Época: Décima Época
Registro: 2010087
Instancia: Pleno
Tipo de Tesis: Jurisprudencia
Fuente: Gaceta del Semanario Judicial de la Federación
Libro 23, Octubre de 2015, Tomo I
Materia(s): Constitucional, Penal
Tesis: P./J. 39/2015 (10a.)
Página: 785

ATENTADO CONTRA LA SEGURIDAD DE LA COMUNIDAD. EL ARTÍCULO 171 QUÁTER, FRACCIÓN I, DEL CÓDIGO PENAL PARA EL ESTADO DE TAMAULIPAS, REFORMADO MEDIANTE DECRETO No. LXII-256, PUBLICADO EN EL PERIÓDICO OFICIAL DE ESA ENTIDAD EL 9 DE JULIO DE 2014, QUE PREVÉ AQUEL DELITO, VIOLA LOS PRINCIPIOS DE SEGURIDAD JURÍDICA Y LEGALIDAD EN MATERIA PENAL, EN SU VERTIENTE DE TAXATIVIDAD.

El precepto aludido al sancionar con prisión de 7 a 15 años y multa de 200 a 400 días de salario, a quien sin causa justificada posea o porte, en su persona, en el vehículo en el que se encuentre o se le relacione con éste, o en el lugar donde se le capture, uno o varios instrumentos fabricados con clavos, varillas o cualquier otro material, que puedan ser utilizados para dañar o impedir el paso de los vehículos conducidos por particulares o por los elementos de las fuerzas armadas o las instituciones de seguridad pública, viola los principios de seguridad jurídica y legalidad en materia penal, en su vertiente de taxatividad, reconocidos por los artículos 14 de la Constitución Política de los Estados Unidos Mexicanos y 9 de la Convención Americana sobre Derechos Humanos, derivado de la imprecisión con que está construido ese tipo penal, ya que: a) Basta con que alguien -sujeto indeterminado- posea o porte uno o varios instrumentos fabricados con esos materiales, para que probablemente sea objeto de sanción por parte del Estado; b) Permite la arbitrariedad en su aplicación, pues no obstante que en el párrafo primero se acote que incurrirá en el delito, quien “sin causa justificada” se ubique en la hipótesis descrita, esa sola referencia no origina la validez de la norma, pues lo cierto es que en definitiva deja al arbitrio de la autoridad investigadora o jurisdiccional decidir quién o quiénes pueden ser detenidos y posteriormente enjuiciados, por el simple hecho de traer consigo o en un vehículo motor, uno o varios de los citados instrumentos; c) Sanciona la portación o posesión de instrumentos de “cualquier otro material”, distinto a los clavos y varillas, lo que es ambiguo y genérico, toda vez que en este significado pueden encontrarse infinidad de materiales, cuya composición puede ser de goma, plástico, cristal o metal, sin que su simple tenencia -presentada en la forma acabada de un instrumento fabricado con cualquiera de esos elementos- adquiera el matiz criminal a la luz del derecho penal; y, d) Castiga también la portación o posesión “en el lugar donde se le capture” a la persona, lo que es vago, impreciso y genera confusión, ante la eventual interpretación de que sea factible que la transgresión penal se produzca dentro de un domicilio.
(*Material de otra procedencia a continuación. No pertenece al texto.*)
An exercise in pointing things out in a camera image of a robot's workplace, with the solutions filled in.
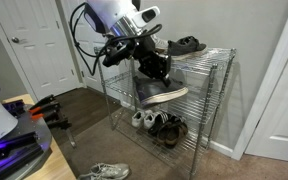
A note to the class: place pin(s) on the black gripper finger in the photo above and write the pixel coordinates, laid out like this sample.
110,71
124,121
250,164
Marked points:
166,81

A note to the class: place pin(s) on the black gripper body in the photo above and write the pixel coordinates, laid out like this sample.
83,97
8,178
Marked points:
152,64

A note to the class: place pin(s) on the dark grey sneaker white sole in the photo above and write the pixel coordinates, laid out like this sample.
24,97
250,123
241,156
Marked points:
153,91

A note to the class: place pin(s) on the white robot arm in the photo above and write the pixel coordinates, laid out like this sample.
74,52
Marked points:
127,23

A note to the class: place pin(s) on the round grey robot base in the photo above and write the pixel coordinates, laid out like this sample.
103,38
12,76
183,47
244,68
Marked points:
17,150

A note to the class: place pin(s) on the black sneaker front top shelf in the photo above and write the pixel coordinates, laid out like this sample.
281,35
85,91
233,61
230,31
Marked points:
186,47

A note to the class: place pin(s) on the small white shoe right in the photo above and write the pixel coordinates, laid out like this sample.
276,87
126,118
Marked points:
149,120

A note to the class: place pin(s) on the small white shoe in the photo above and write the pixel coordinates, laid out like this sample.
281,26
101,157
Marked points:
137,118
149,120

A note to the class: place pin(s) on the small white shoe left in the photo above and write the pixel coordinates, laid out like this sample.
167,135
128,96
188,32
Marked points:
137,118

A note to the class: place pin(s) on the black sandal on bottom shelf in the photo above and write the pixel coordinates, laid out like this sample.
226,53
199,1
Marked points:
171,134

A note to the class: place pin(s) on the black slide white stripes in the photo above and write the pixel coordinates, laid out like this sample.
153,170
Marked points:
160,118

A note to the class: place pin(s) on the white panel door middle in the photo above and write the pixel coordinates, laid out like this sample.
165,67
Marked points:
88,40

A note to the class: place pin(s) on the white panel door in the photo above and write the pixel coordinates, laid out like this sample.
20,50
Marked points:
88,40
36,35

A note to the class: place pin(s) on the grey sneaker on floor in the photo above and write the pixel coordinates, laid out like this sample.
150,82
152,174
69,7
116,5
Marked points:
103,171

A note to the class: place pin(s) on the white door right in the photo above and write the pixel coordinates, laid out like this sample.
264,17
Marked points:
265,132

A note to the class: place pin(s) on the white panel door left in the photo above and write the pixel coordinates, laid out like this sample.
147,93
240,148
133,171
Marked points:
36,35

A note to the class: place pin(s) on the wooden table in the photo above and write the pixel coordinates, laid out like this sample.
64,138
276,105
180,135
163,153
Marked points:
51,164

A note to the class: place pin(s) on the chrome wire shoe rack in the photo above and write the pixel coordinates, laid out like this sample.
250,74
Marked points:
206,79

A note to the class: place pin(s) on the orange handled clamps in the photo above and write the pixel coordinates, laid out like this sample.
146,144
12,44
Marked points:
50,110
Acción de inconstitucionalidad 95/2014. Procurador General de la República. 7 de julio de 2015. Unanimidad de once votos de los Ministros Alfredo Gutiérrez Ortiz Mena, José Ramón Cossío Díaz por razones distintas, Margarita Beatriz Luna Ramos apartándose de algunas consideraciones, José Fernando Franco González Salas, Arturo Zaldívar Lelo de Larrea, Jorge Mario Pardo Rebolledo, Juan N. Silva Meza, Eduardo Medina Mora I., Olga Sánchez Cordero de García Villegas, Alberto Pérez Dayán y Luis María Aguilar Morales. Ponente: Alberto Pérez Dayán. Secretario: Jorge Antonio Medina Gaona.

El Tribunal Pleno, el siete de septiembre en curso, aprobó, con el número 39/2015 (10a.), la tesis jurisprudencial que antecede. México, Distrito Federal, a siete de septiembre de dos mil quince.

Esta tesis se publicó el viernes 02 de octubre de 2015 a las 11:30 horas en el Semanario Judicial de la Federación y, por ende, se considera de aplicación obligatoria a partir del lunes 05 de octubre de 2015, para los efectos previstos en el punto séptimo del Acuerdo General Plenario 19/2013.